The study has many flaws. In addition to the predictable failure to establish causality, there's a more glaring irregularity: Slightly less than half of the murders Kellermann studied were actually committed with a gun (substantially less than the national average in 1993 of around 71 percent). And even in those cases he failed to establish that the gun owners were killed with their own guns. If even a small percentage of them weren't, given that more than half of the murders were not committed with guns, the causal relevance of the harmed being gun owners is far less clear. (The study found that even more dangerous risks than having a gun at home included living alone, using drugs, or being a renter.)
A 2013 literature review in the journal Aggression and Violent Behavior, written by the University of Utrecht psychologist Wolfgang Stroebe, starts with Kellermann but rejects the idea that firearm possession is "a primary cause of either suicide or homicide." However, he writes, "since guns are more effective means for [actually killing someone] than poison or other weapons, the rate of firearm possession can be expected to be positively related to overall rates of suicide and homicide." But even then we can't be sure of causality, since guns might be the choice of people with more serious lethal intent, against themselves or others, to begin with.
Stroebe notes that the two major post-Kellermann studies most often used to demonstrate an association between gun ownership and risk of homicide shared one of Kellermann's fatal flaws: They offer no information about whether the gun used to kill the gun owners was their own. And despite Kellermann's finding that living alone was very risky, one of the follow-ups, a 2004 study by Linda Dahlberg and colleagues, found that it was only those with roommates who faced a higher risk of a specifically gun-related homicide.

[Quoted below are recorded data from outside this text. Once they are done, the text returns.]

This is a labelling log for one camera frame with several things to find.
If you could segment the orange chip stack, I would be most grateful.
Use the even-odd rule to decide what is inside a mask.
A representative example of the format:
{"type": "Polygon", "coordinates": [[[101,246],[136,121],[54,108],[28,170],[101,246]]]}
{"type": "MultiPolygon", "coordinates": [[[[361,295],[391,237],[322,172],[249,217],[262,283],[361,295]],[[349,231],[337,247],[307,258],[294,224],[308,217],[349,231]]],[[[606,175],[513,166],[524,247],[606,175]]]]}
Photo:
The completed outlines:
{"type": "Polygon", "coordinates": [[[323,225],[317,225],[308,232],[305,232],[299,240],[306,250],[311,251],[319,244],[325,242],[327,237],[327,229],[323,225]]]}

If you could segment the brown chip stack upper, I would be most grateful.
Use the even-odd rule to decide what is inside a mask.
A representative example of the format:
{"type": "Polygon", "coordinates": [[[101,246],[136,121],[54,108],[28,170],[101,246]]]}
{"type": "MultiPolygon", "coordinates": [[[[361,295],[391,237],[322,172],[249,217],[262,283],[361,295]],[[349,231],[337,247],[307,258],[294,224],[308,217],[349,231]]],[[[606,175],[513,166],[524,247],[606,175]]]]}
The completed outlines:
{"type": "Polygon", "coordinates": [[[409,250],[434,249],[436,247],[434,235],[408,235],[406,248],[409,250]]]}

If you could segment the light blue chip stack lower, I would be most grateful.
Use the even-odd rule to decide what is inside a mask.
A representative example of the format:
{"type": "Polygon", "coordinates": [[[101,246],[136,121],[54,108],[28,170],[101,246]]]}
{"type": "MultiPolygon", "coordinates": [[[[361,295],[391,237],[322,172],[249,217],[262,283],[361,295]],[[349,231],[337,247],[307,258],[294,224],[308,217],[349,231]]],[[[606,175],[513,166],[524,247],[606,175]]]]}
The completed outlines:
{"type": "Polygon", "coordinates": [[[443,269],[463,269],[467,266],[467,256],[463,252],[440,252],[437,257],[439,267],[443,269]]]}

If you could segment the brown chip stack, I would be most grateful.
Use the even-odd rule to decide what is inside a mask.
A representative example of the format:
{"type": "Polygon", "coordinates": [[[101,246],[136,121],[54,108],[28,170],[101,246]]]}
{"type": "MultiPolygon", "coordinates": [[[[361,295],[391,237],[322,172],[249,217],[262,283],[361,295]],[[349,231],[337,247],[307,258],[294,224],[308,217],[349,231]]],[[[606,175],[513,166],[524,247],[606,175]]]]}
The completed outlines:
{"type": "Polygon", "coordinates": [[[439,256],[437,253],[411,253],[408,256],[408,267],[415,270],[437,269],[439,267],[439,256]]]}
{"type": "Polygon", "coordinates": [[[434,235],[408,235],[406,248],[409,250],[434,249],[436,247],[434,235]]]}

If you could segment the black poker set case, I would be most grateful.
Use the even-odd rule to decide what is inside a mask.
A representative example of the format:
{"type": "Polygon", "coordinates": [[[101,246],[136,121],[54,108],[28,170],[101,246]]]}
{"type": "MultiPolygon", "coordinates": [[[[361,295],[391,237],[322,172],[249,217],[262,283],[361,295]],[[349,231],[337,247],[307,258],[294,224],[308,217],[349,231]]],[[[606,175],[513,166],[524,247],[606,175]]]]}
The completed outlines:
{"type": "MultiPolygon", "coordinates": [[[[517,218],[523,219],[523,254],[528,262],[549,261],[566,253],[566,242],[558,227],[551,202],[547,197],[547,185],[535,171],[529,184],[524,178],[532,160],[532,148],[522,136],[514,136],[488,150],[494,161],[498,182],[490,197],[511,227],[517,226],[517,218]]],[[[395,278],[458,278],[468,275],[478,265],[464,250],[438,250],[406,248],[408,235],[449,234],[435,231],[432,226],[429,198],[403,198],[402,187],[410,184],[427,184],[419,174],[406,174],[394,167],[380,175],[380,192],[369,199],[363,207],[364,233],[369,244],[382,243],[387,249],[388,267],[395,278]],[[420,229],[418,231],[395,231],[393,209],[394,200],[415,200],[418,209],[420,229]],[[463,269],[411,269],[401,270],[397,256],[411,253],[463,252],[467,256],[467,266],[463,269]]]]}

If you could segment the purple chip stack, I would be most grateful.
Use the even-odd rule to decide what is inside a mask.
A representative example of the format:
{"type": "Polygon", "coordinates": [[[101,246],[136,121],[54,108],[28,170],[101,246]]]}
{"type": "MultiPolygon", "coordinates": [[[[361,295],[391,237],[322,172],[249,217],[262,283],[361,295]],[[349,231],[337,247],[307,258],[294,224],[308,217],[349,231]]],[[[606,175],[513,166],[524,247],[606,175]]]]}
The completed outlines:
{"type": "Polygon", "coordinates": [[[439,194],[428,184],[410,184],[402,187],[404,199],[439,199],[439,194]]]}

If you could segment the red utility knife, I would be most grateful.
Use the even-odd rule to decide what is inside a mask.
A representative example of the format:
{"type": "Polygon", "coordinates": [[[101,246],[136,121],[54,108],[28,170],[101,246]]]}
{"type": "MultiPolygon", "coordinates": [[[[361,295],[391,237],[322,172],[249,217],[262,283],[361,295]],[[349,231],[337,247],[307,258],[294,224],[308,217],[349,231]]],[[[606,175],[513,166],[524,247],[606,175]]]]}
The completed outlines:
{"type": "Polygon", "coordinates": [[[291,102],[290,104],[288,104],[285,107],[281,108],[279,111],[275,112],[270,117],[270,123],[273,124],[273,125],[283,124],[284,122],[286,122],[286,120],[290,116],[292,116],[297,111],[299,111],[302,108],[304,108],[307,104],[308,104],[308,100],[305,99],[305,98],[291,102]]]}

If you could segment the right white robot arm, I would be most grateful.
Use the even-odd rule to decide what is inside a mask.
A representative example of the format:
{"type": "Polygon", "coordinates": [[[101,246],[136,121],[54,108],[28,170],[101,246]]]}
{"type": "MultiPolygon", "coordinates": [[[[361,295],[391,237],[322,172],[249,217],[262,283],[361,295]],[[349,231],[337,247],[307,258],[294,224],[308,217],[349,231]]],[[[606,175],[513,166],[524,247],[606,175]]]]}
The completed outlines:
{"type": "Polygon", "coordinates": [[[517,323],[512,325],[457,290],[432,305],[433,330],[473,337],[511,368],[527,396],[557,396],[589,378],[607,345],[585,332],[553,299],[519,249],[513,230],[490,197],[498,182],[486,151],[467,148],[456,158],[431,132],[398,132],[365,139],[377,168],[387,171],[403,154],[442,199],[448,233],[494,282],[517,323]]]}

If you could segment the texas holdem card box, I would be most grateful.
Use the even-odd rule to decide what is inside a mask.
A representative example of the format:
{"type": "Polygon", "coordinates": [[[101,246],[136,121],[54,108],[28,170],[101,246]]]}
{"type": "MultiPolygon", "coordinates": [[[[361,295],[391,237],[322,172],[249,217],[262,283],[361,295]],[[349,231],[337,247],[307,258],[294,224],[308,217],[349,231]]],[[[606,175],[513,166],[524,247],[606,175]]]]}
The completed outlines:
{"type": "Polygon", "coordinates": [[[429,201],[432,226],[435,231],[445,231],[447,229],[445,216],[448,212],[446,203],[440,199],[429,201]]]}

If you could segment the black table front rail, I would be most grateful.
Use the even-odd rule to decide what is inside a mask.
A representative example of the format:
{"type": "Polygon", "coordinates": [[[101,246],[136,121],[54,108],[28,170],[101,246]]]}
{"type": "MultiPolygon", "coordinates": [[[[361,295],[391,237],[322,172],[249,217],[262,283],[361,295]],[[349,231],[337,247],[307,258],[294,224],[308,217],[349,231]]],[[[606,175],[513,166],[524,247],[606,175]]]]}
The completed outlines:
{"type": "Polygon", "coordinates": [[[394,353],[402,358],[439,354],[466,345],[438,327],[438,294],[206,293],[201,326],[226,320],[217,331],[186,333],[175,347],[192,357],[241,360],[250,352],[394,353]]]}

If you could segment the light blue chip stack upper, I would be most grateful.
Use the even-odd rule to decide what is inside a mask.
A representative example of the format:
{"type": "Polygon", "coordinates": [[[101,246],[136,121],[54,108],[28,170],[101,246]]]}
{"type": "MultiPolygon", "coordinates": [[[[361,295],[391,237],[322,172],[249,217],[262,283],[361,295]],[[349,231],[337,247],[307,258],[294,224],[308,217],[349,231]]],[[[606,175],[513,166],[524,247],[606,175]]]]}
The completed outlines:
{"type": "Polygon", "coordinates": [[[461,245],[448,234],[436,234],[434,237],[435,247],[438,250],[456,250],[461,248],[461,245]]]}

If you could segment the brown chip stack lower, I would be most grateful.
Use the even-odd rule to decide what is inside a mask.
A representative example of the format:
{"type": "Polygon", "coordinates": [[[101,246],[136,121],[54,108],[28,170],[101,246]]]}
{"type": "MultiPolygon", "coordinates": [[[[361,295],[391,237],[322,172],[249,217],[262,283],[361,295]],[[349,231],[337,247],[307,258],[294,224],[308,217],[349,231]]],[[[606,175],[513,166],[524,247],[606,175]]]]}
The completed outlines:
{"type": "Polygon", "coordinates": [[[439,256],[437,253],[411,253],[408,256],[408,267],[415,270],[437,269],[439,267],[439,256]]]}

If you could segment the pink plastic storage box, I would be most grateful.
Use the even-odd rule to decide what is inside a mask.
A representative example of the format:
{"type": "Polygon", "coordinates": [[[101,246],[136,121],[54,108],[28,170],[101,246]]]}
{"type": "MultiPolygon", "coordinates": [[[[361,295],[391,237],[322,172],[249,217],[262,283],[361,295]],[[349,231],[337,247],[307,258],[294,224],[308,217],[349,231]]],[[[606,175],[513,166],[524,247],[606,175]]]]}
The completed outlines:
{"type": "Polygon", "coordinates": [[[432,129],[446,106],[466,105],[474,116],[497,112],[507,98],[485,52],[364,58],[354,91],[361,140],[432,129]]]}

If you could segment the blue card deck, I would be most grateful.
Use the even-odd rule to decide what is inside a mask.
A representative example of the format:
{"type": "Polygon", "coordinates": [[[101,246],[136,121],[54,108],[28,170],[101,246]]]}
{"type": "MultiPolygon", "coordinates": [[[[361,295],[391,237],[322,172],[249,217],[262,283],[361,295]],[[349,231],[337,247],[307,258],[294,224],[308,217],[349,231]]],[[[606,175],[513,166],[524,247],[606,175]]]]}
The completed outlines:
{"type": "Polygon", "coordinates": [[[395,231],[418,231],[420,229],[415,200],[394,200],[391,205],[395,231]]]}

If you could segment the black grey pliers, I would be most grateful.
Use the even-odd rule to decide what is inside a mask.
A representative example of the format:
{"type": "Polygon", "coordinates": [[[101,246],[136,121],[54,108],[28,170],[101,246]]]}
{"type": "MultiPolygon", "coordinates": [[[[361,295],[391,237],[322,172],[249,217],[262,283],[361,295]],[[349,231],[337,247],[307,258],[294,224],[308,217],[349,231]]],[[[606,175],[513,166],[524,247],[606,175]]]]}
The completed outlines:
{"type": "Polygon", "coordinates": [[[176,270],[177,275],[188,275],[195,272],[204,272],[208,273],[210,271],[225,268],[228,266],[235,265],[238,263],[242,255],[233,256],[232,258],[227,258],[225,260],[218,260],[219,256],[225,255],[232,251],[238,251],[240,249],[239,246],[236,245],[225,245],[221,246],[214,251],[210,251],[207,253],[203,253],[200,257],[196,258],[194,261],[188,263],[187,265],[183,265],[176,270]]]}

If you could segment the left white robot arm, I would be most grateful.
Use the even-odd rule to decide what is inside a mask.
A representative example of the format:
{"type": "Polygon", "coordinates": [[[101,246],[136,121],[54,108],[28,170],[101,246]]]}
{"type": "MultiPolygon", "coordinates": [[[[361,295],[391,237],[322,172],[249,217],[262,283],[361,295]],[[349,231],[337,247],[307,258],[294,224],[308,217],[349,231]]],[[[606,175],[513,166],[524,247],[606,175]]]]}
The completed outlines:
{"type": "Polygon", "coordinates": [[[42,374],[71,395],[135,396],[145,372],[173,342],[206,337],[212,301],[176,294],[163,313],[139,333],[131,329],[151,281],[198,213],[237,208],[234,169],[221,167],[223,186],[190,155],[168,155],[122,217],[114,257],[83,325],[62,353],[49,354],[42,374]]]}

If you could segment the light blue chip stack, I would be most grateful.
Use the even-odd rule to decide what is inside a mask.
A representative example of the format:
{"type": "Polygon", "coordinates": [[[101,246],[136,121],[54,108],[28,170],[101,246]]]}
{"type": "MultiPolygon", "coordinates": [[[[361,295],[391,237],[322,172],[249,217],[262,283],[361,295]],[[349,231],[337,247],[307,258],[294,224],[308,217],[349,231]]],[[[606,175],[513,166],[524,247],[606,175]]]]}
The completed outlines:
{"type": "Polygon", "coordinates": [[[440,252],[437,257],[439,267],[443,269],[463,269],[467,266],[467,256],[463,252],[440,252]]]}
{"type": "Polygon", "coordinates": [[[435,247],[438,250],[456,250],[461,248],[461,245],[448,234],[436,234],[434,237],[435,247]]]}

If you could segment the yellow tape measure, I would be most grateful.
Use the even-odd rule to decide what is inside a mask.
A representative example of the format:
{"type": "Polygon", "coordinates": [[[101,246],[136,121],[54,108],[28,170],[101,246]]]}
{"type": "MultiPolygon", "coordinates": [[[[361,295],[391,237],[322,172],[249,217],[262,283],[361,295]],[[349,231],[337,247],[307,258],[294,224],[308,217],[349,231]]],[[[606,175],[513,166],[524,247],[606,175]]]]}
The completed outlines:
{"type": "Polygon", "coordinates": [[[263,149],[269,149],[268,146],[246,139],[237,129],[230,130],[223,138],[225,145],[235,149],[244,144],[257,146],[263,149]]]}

Are Guns a Public Health Hazard?
Public health—long associated with the prevention of communicable diseases—got into the gun social science game with a vengeance in the 1990s. These scholars commonly viewed weapons as nothing more than vectors for harm; leading lights, such as a professor at Harvard's School of Public Health, could happily declare: "I hate guns and cannot imagine why anybody would want to own one. If I had my way, guns for sport would be registered, and all other guns would be banned." The CDC earlier in 1987 published a study openly recommending confiscating guns in the name of public health.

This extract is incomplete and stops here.